Poems

Nine Years Later - A Poem Dated

I appeared in bloodstained October, my hands heavy with
         silence
and my eyes lashed to the dark.
 
If I spoke, my voice felt dislodged,
my bones were drenched with cold,
my legs, fluent with time, were carrying me out of the
         square
in a direction with no direction: to rebirth
in a hall of mirrors, the maze of streets.
 
The city razed by silence
was cut like quartz, shafts of light portioned
the corners, the speechless bodies crushed against their
         lives,
but other bodies were there, there were other bodies.
 
I speak with my entire blood and from my own memories.
         And I am alive.
 
I asked myself, how are our eyes, our hands, our bones
         and our brain
after I left the square? Everything was solid, spacious and in
         flux,
after I left the square.
 
The air was telling me everything is still, is waiting.
 
I moved out of the square, my mouth scorched with
         memories,
and my blood fresh, shining like a ring continuously
coursing through my body, fully alive.

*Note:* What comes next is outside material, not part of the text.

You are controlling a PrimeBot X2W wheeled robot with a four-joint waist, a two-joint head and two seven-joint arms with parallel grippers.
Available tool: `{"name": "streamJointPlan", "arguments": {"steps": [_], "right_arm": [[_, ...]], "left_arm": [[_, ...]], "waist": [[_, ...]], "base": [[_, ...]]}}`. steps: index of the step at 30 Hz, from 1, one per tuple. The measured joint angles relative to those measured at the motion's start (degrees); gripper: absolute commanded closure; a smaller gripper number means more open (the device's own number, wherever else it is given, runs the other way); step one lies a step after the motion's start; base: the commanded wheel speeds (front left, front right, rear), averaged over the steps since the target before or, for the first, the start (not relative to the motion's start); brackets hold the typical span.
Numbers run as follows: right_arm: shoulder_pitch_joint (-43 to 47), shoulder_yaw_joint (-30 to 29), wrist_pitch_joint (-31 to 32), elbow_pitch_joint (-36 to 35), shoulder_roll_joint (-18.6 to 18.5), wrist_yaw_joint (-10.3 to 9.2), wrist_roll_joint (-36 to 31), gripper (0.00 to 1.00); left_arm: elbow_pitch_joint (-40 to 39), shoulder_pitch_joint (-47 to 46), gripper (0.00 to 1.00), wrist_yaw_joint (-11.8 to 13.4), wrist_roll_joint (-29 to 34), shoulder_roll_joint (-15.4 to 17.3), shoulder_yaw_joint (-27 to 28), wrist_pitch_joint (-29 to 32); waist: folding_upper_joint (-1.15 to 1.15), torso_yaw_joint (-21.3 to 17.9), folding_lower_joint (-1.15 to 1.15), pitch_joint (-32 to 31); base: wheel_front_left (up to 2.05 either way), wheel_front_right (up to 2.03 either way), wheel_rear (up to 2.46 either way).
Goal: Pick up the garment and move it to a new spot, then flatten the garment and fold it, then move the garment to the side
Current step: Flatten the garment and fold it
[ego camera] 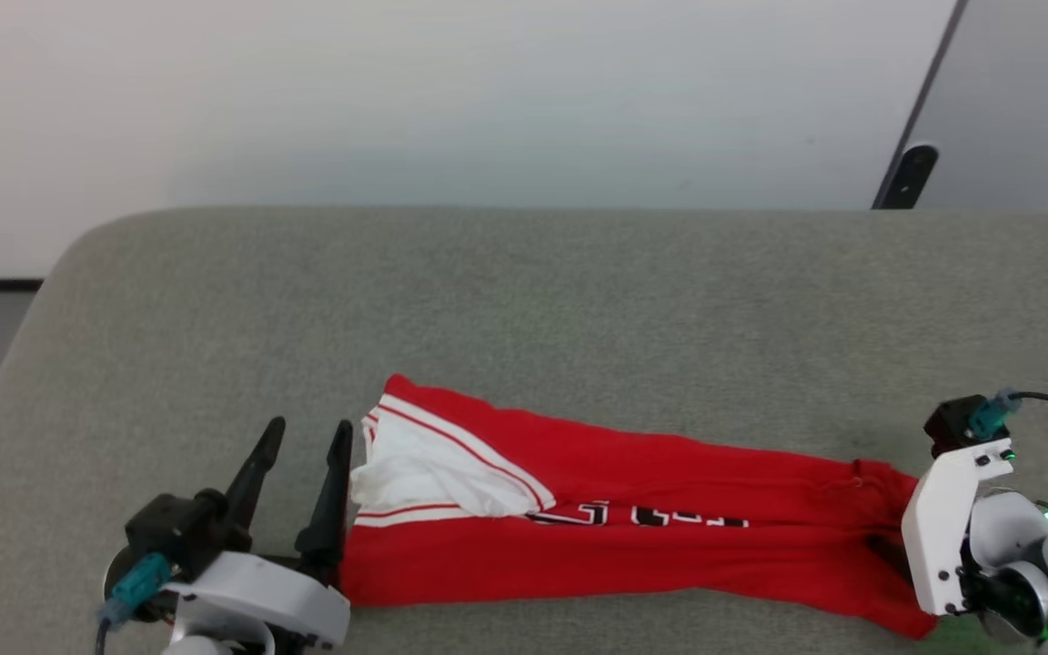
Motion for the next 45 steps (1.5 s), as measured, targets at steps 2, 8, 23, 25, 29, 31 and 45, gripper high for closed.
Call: {"name": "streamJointPlan", "arguments": {"steps": [2,8,23,25,29,31,45], "right_arm": [[-0.76,-0.13,0.15,1.67,0.68,0.0,-1.41,0.0],[-3.6,-1.65,0.04,7.93,2.87,0.01,-2.85,0.0],[-8.83,-3.33,-5.34,18.82,4.35,0.1,-1.57,1.0],[-8.93,-3.09,-5.69,19.06,4.26,0.13,-1.38,1.0],[-9.36,-2.38,-7.12,19.86,3.5,0.52,-0.54,1.0],[-9.71,-2.15,-7.59,20.17,2.86,0.58,-0.37,1.0],[-11.49,-2.48,-5.69,18.16,-3.81,0.01,4.48,1.0]], "left_arm": [[0.36,-0.63,0.0,-0.2,-0.15,-0.02,-0.1,0.07],[0.97,-2.77,0.0,-0.57,-0.77,-0.34,-0.41,-0.02],[3.16,-4.08,0.0,-1.31,-2.18,-0.56,0.23,-0.52],[3.26,-4.07,0.0,-1.31,-2.24,-0.55,0.33,-0.53],[3.41,-4.05,0.0,-1.49,-2.65,-0.55,0.6,-0.54],[3.49,-3.93,0.0,-1.56,-2.69,-0.45,0.85,-0.54],[3.76,-2.22,0.0,-1.27,-2.74,0.2,1.75,-0.62]], "waist": [[0.0,0.62,0.0,0.9],[0.0,2.37,0.0,3.67],[0.0,4.56,0.0,5.44],[0.0,4.49,0.0,5.36],[0.0,4.11,0.0,4.97],[0.0,3.83,0.0,4.79],[0.0,1.16,0.0,2.38]], "base": [[0.0,0.0,0.0],[0.0,0.0,0.0],[0.0,0.0,0.0],[0.0,0.0,0.0],[0.0,0.0,0.0],[0.0,0.0,0.0],[0.0,0.0,0.0]]}}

So I was moving
out of the square, intact and breathing.
 
I breathed in images, and since then all those images come
         to me in dreams,
shattering everything, like wild horses.
 
Amid the turmoil of the day stood the mirror of death.
And a word from my life clung to the edge of infinity.
 
I do not wish to speak of the scale of that afternoon,
nor place here adverbs, shouts or laments.
 
But I would like, yes, a flash of anger
to mark the mirror of death.
Where could I place my life, my words,
nine years later, but in that cold fury,
in that animal of rage that stirs, enamelling my dreams,
with its cruel breath?
 
All my blood circulates though my life, complete, without
         question.
But then I heard how it halted, bound to my breathing,
and beating, with the deaf call of its stillness, beating
my inner voices, the gestures of my human life,
the love I have been able to give and the death I will pass on.
 
Then fear came to my eyes to cover them with its frozen
         fingers.
 
All the silence of my body was unleashed
in front of the bodies laid waste, spat towards death by the
         zealous shrapnel:
those glistening bodies, bloody, silhouetted against
         the shredded light of late afternoon,
other bodies unlike mine, and even more different,
because they were uprooted, cleaved from human life
by a vertiginous fury, by the hands of a grievous force that
         cast itself, howling,
against those bodies, already fainter than the dusk,
yet more and more vivid in my waking dreams.
 
It is true I heard the shrapnel and now I write this,
it is true my blood now flows again and still I dream
with a kind of dead doubt, and sometimes I see my body
         naked
like a slow food for the devouring mouth of love.
 
Where were the bonds of my life,
my mirrors and my days, when afternoon fell on the square?
 
If I take a piece, a thread of my body and place it against the
         memory of that afternoon in the square,
I retreat to my life, frightened, as though the feather-light
         fingers of ghosts struck me in the mouth.
 
I speak about these weighty memories because I must do it 
         sometime, this way or another.
 
I left the square, a living stupor in my mouth and my eyes,
yet I felt my spit and my blood, still living.
It was a cool night, surrendered to time.
But in the streets, on the corners, in the bedrooms,
there were bodies, crushed and shut off from their lives by
         bitter fear.
A ring of fear was closing in on the city,
like a strange dream without end, without waking.
 
It was the mirror of death.
But death itself had already passed over with its armour
         and its instruments
into every corner, through all the cancelled air of the square.
It was the mirror of death with its reflections of fear
that brought shade to a city that was this city.
 
And in the street you could see how a hand was closing,
how an eye was blinking, how feet slid, in thick silence,
looking for an escape,
but there was no escape: only
a huge door open onto the kingdoms of fear.